* **WHAT THE TASK ASKS**:
The data below contains pictures, which are to be skipped; the lines starting at the line with "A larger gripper" and ending at the line with "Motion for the" are to be output exactly, both ends included.

* **DATASET EXTRACT**:
=-=-=

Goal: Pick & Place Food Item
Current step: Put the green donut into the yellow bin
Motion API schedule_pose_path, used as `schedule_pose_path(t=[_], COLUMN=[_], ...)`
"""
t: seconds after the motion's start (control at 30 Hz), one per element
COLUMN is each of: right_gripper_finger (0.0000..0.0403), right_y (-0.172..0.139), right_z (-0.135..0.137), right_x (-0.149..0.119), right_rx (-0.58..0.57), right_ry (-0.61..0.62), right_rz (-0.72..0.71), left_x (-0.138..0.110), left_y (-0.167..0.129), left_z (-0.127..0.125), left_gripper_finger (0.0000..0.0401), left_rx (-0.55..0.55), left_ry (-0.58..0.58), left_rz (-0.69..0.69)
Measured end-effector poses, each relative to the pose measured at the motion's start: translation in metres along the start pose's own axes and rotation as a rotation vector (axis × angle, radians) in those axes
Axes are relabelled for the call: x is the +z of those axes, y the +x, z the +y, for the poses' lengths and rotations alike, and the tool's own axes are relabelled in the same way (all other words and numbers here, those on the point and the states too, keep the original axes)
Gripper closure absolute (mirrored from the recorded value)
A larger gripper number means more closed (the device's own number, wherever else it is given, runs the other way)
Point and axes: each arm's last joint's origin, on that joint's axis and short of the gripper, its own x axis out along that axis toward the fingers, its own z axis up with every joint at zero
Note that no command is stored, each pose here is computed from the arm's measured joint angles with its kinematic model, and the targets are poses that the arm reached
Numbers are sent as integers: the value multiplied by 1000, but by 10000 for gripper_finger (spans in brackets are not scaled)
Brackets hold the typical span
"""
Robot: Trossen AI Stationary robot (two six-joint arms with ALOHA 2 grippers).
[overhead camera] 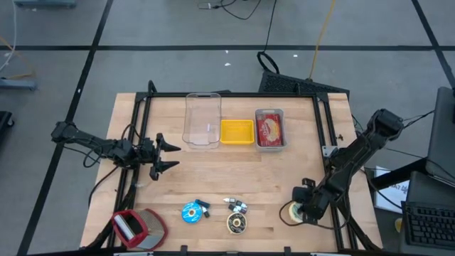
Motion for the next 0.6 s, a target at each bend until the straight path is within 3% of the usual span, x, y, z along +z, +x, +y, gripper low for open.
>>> schedule_pose_path(t=[0.3,0.43,0.6], right_gripper_finger=[342,348,346], right_y=[-18,-27,-36], right_z=[4,9,9], right_x=[14,28,50], right_rx=[126,137,-37], right_ry=[16,-73,-252], right_rz=[-130,-357,-702], left_x=[0,0,0], left_y=[0,0,0], left_z=[0,0,0], left_gripper_finger=[128,127,127], left_rx=[0,0,-1], left_ry=[0,0,-2], left_rz=[0,0,-5])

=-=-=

* **SOLVED PROBLEM**:
A larger gripper number means more closed (the device's own number, wherever else it is given, runs the other way)
Point and axes: each arm's last joint's origin, on that joint's axis and short of the gripper, its own x axis out along that axis toward the fingers, its own z axis up with every joint at zero
Note that no command is stored, each pose here is computed from the arm's measured joint angles with its kinematic model, and the targets are poses that the arm reached
Numbers are sent as integers: the value multiplied by 1000, but by 10000 for gripper_finger (spans in brackets are not scaled)
Brackets hold the typical span
"""
Robot: Trossen AI Stationary robot (two six-joint arms with ALOHA 2 grippers).
[overhead camera] 
Motion for the next 0.6 s, a target at each bend until the straight path is within 3% of the usual span, x, y, z along +z, +x, +y, gripper low for open.

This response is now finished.